Give the number of lines in the listing that contain the word "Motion", and nothing besides.

*** Data excerpt ***

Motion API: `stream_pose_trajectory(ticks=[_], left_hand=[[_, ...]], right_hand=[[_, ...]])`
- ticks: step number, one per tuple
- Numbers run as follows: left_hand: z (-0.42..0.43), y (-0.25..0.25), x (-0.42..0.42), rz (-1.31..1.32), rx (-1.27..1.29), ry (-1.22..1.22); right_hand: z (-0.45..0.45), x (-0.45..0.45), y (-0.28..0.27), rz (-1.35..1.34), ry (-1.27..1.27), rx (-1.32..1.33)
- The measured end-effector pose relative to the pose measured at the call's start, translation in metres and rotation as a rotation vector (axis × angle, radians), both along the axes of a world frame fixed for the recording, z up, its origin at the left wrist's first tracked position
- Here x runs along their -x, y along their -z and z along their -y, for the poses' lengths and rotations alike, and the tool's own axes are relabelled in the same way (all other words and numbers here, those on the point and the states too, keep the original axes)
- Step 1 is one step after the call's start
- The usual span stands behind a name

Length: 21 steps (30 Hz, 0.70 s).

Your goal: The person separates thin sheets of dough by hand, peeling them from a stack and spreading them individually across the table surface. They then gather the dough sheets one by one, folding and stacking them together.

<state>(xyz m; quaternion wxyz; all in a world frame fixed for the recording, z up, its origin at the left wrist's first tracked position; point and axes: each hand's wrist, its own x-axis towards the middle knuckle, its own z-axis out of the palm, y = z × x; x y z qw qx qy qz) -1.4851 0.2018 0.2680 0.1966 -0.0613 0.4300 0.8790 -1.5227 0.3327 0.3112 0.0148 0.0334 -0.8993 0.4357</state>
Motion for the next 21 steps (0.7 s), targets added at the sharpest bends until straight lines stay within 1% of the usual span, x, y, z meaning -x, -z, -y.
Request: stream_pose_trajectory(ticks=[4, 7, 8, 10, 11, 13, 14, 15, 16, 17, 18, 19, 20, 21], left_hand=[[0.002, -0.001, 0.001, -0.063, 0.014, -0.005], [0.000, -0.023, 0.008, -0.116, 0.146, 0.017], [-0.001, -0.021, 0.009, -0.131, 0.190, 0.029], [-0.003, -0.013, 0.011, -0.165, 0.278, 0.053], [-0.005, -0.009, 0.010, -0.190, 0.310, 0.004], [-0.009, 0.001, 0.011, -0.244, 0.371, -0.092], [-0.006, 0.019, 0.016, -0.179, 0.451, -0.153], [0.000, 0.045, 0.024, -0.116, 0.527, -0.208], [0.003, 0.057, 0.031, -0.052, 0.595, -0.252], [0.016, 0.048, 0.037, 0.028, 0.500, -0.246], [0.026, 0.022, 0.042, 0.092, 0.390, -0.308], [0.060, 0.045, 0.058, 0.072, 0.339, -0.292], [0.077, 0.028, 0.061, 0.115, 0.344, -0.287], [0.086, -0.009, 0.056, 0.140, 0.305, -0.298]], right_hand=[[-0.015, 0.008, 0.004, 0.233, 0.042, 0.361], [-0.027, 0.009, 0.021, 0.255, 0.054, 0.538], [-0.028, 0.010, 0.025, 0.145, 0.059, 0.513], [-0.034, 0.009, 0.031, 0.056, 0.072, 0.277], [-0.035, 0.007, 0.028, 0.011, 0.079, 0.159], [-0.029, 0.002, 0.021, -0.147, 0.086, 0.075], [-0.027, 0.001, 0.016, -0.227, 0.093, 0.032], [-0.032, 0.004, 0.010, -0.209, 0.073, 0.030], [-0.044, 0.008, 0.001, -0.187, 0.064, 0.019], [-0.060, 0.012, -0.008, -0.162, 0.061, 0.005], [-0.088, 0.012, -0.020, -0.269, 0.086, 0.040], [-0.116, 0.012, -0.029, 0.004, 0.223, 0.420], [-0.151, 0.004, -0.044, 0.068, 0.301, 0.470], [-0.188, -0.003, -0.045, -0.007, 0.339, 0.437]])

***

**Solution for this task:** 2